Ujjivan SFB claims to be the first among SFBs in UPI transactions. In order to cope with the challenges posed by the pandemic, it entered into partnerships with fintechs for loan recovery. “There is sustained focus on robotic process automation; 25 processes are already live. Another 10 are in the pipeline,” says Davis of Ujjivan. “API banking remains a focus area. A total of 169 APIs are live. We continue to witness strong traction in number of transactions through API banking,” he adds. API, or application programming interface, is a piece of software that acts as an intermediary between other pieces of software. This enables banks to provide digital services or integrate with other digital services.
Equitas extended video KYC to NeoBanking partners. One of the partners, NiYo, opened over 10 lakh accounts in a month for the bank. “We can open bank accounts in less than three minutes. Earlier, we would open 20,000 accounts in a month. Now, it is 1.6 lakh a month. More and more digitisation will help us hit bigger milestones,” says Murali of Equitas.
Needed, Easier Regulations
SFBs operate in a tight regulatory environment. They have a steep threshold on priority sector lending and strict limit on loan amounts and asset quality ratios. “We seek support for rationalisation of capital adequacy norms as most SFBs have been into banking for the last four to five years and have acquired considerable expertise. Further, as balance sheets of SFBs are growing, rationalised capital adequacy norms shall enable them to lend to under-served borrower segments and achieve financial inclusion,” says Davis of Ujjivan SFB.

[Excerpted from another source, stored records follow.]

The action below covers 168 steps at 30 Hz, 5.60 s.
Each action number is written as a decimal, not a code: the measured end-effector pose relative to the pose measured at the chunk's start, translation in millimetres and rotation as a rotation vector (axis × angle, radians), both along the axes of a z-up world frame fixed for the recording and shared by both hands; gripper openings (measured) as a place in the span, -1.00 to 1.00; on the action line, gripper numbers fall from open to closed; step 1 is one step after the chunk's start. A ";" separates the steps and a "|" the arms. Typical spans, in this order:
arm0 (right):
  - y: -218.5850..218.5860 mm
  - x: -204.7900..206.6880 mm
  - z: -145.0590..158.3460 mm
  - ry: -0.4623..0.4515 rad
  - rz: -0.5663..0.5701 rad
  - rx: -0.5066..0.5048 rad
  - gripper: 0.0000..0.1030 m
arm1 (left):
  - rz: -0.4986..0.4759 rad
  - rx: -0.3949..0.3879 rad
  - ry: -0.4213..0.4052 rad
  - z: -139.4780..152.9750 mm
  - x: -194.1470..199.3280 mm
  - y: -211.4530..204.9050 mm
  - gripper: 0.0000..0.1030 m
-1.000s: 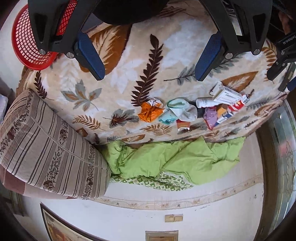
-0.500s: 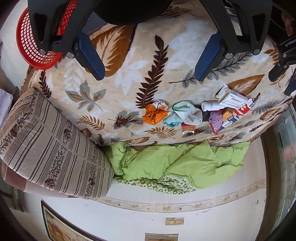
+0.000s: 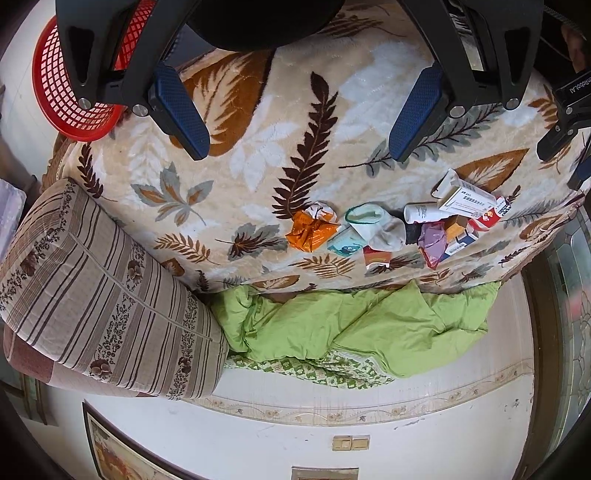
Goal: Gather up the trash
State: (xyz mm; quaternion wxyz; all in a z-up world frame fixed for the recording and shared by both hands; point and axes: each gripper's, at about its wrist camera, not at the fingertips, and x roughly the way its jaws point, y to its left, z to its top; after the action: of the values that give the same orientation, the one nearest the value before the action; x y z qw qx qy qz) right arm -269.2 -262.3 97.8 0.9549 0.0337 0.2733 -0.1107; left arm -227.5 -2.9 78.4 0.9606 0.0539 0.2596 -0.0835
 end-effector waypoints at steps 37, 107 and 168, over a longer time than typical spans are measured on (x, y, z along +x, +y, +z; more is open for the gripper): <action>-35.2 72.4 -5.6 0.093 0.053 0.322 0.74 | 0.020 -0.182 0.226 -7.5 51.6 16.8 0.67; -217.4 -101.4 37.0 -0.082 -0.235 0.468 -0.09 | -0.835 -0.309 0.374 75.2 10.6 -247.8 -0.76; -4.6 142.3 -6.5 0.190 0.199 0.357 0.52 | 0.037 -0.286 0.295 -1.6 142.3 61.2 0.39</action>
State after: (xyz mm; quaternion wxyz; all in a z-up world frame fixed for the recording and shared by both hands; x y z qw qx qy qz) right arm -126.9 -266.9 91.3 0.9101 0.1643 0.3792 0.0314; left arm -85.3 58.3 76.9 0.9114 -0.1008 0.3840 -0.1087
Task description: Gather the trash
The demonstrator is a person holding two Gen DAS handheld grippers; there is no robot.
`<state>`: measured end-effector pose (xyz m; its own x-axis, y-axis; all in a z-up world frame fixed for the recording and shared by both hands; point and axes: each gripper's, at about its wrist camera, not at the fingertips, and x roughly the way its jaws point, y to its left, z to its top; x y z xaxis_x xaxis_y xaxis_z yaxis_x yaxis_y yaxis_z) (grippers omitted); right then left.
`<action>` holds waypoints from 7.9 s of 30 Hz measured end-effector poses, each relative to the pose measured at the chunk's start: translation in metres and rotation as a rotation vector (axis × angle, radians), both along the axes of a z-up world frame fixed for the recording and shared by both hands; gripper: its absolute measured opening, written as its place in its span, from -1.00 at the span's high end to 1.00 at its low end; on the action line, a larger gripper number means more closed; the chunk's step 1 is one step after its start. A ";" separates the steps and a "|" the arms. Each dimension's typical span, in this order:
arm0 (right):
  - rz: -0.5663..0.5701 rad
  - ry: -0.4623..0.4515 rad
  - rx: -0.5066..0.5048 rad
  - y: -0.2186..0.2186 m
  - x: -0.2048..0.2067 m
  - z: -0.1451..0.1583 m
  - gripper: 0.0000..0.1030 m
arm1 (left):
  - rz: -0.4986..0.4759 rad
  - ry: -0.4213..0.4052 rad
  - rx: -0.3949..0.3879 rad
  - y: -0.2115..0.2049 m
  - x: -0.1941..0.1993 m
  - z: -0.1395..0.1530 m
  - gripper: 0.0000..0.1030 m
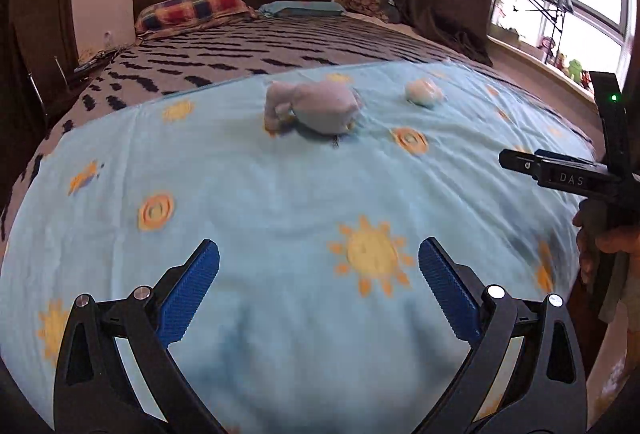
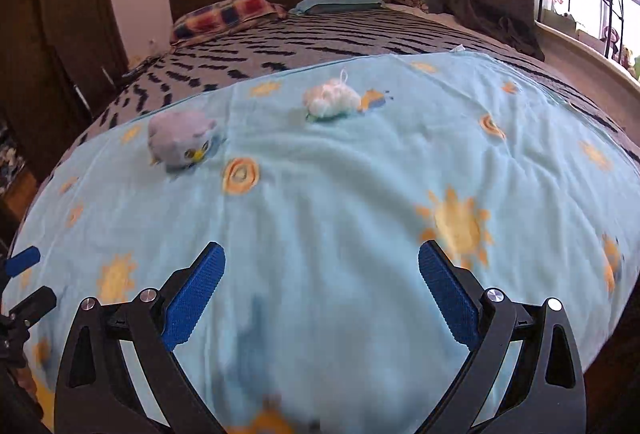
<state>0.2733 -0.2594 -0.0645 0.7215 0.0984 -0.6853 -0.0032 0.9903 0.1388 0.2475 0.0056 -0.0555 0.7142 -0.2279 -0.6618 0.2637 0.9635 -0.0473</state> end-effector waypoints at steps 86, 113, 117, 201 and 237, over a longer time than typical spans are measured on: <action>0.214 0.071 0.112 0.039 -0.254 -0.073 -0.06 | -0.237 0.018 -0.002 -0.035 -0.221 -0.055 -0.04; 0.184 0.298 0.109 0.054 -0.248 -0.157 -0.05 | -0.255 0.388 -0.018 -0.043 -0.217 -0.173 0.10; 0.165 0.334 0.117 0.055 -0.240 -0.177 -0.05 | -0.259 0.420 -0.016 -0.049 -0.205 -0.189 0.12; 0.007 -0.453 -0.068 0.044 -0.357 0.127 -0.94 | 0.025 -0.360 -0.073 0.015 -0.310 0.128 -0.84; 0.013 -0.456 -0.046 0.055 -0.358 0.133 -0.94 | 0.003 -0.330 -0.056 0.017 -0.314 0.127 -0.84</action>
<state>-0.0847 -0.2043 0.0684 0.9493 0.0860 -0.3022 -0.0660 0.9949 0.0759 -0.0664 0.0227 0.0719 0.8887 -0.2551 -0.3810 0.2708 0.9626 -0.0127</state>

The industry is also seeking regulations to enable them to have strategic alliances with fintech players. “This will help SFBs leverage technological capabilities of fintechs and ensure wider reach and faster delivery of banking products to new segments. This will allow SFBs to reduce operational costs,” he says.
Meanwhile, SFBs have to get listed within three years of net worth reaching ₹500 crore. Five SFBs—Utkarsh Small Finance Bank (₹1,350 crore), Fincare Small Finance Bank (₹1,330 crore), Capital Small Finance Bank (₹1,000 crore), ESAF Small Finance Bank (₹1,000 crore) and Jana Small Finance Bank (₹700 crore)—are slated to launch IPOs. The total addressable credit gap in MSME space is estimated at ₹26 lakh crore. ICICI Securities has projected a cumulative credit opportunity of ₹10 lakh crore for SFBs in three sub-segments—1) cross-selling to existing MFI borrowers, 2) market share gain from banks and NBFCs and 3) ‘new to credit’ opportunity in MSME segment.
Expertise in giving loans on the basis of unstructured data, huge untapped market and government’s thrust on financial inclusion make SFBs well-poised to dominate the small lending space. “Within SFBs, industry leaders (AU and Equitas) are likely to lead growth given their deep distribution networks, competitive rates on the back of lower cost of funds as compared to other SFBs and wide range of products to cater to changing customer needs,” says the ICICI Securities report.
It’s this growth that many people are looking at for creating opportunities for the less privileged.